Veniamo alla notizia delle ultime settimane: l’arresto di Matteo Messina Denaro.

«Apre uno scenario incredibile. Perché quest’uomo pare sia stato uno degli ideatori delle stragi. È depositario di tante notizie, segreti, documenti, affari. Lo definiscono l’imprenditore della mafia. Il fatto che sia stato assicurato alla giustizia deve farci molto onore. Lo Stato vince sempre. Anche se è lento, certe volte. Ma arriva a far chiarezza, arriva ad assicurare alla giustizia questi uomini così terribili. E lui lo è: ha ucciso innocenti, bambini…».

Rosaria, in quella lettera bellissima, disse: «Io vi perdono, però vi dovete mettere in ginocchio…».

«E non è mai avvenuto. Mai qualcuno ha scritto o detto a Rosaria: “Sono pentito di quello che è successo. Scusa”. Mai, nessuno».

E noi, oggi, di fronte a Matteo Messina Denaro, da cristiani, possiamo perdonare ciò che ha fatto?

«Può essere perdonato solo se parla, se chiarisce, se chiede perdono, se si inginocchia. Se scrive alle famiglie che ha ferito. E ne avrebbe di cose da dire. Ma se non accade questo purtroppo come si può dare il perdono cristiano a Matteo Messina Denaro? Deve fare dei gesti concreti. Dopo 30 anni di latitanza, lo deve a tutti noi. Senza un suo passo non può esserci perdono. “Va’ e non peccare più” dice Gesù Cristo. Ma il boss ha continuato a peccare…».

Se lo avesse davanti, cosa gli direbbe?

«Non sono io a dover giudicare Matteo Messina Denaro. Sarà Dio a giudicarlo. Una cosa, gli direi: “Guarda che hai fatto tanto male, e quello stesso male ti ucciderà. Se ti penti e chiarisci questo dolore che hai causato, allora ti sarà data clemenza”».

A suo cugino Vito, a Falcone e a Borsellino, alle altre vittime cosa si sente di dire?

«Che la verità viene sempre a galla, ci sono dei tempi, anche lunghi, ma la giustizia arriva. Sempre. La loro morte è un seme che ha portato frutto. Quindi li ringrazio per aver dato la loro vita per me e per tutti gli italiani. Sono degli eroi che hanno creduto nella verità, nella giustizia. Nella vita».

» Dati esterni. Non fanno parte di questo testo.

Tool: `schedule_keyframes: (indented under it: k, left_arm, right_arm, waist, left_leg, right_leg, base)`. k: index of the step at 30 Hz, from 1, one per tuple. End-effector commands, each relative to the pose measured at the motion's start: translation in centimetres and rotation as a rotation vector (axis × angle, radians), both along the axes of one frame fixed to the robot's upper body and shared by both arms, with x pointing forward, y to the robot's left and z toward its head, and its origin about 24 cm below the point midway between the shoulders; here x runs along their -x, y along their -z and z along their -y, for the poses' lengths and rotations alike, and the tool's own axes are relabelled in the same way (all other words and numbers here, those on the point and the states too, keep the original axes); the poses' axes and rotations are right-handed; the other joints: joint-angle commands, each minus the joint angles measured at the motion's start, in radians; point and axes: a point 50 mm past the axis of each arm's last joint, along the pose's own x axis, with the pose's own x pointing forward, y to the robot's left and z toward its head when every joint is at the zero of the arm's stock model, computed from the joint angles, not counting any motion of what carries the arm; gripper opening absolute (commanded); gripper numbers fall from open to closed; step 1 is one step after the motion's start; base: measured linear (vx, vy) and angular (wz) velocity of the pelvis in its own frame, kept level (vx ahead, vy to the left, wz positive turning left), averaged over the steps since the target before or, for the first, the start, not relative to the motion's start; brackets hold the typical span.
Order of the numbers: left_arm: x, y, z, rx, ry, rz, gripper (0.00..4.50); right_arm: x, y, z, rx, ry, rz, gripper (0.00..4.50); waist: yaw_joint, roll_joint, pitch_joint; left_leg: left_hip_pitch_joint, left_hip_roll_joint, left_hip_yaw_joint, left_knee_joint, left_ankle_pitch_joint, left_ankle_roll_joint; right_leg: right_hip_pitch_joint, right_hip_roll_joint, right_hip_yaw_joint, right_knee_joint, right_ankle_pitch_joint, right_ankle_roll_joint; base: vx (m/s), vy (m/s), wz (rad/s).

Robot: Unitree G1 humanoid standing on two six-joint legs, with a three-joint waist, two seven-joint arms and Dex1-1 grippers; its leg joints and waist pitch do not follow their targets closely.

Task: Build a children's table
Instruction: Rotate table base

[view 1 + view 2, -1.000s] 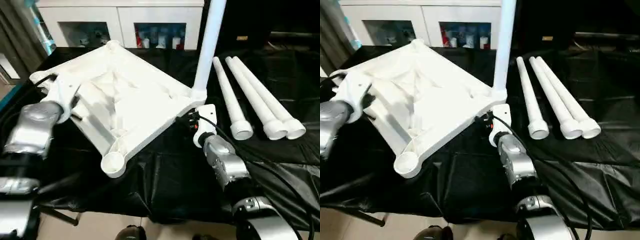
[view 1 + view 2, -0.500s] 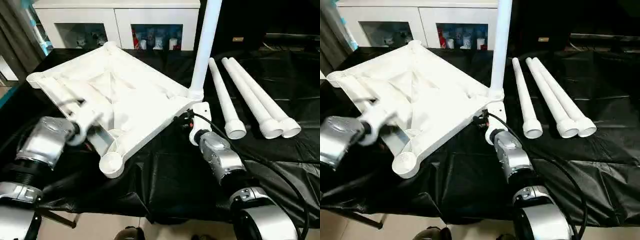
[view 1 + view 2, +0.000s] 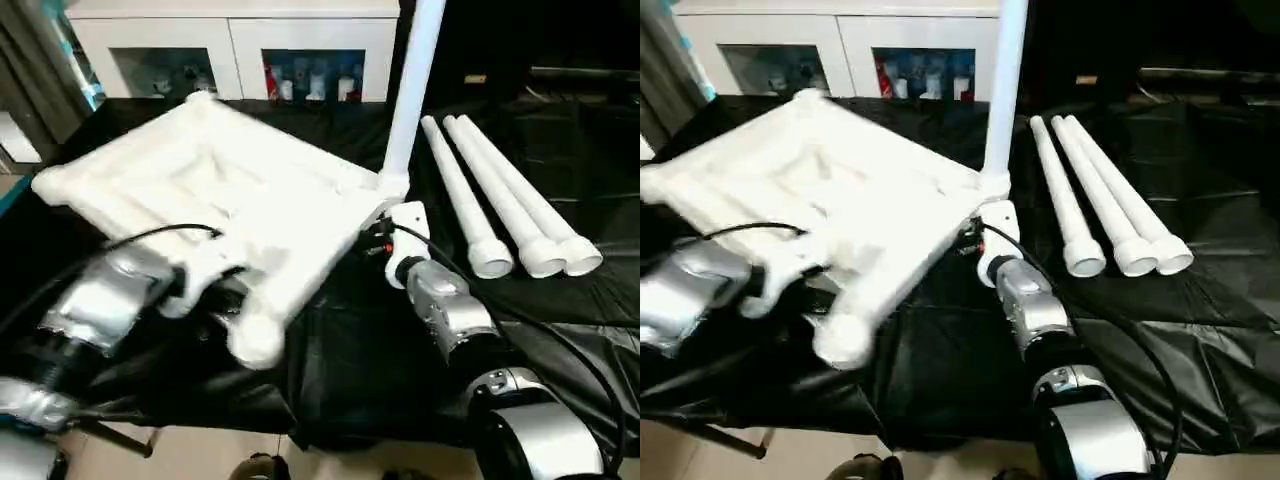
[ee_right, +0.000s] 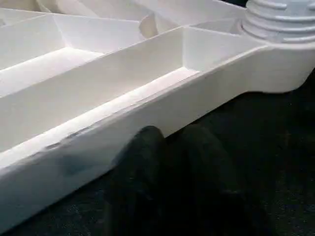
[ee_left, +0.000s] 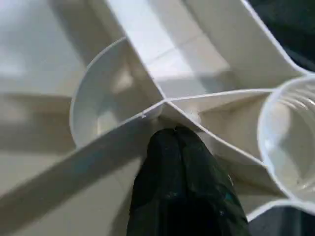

Sono in Paradiso, questi uomini?

«(Si ferma) Sì, per me sì. E ti dico anche questo…».

Prego.

«Giovanni Paolo II definì i due giudici “servitori della giustizia”. Io posso parlare per il giudice Borsellino, perché l’ho conosciuto meglio rispetto a Falcone. Ecco, spero che Paolo venga riconosciuto come Servo di Dio. Lo dico dal mio piccolo. Ma glielo dobbiamo, come Chiesa, per la sua testimonianza di umanità. E di fede».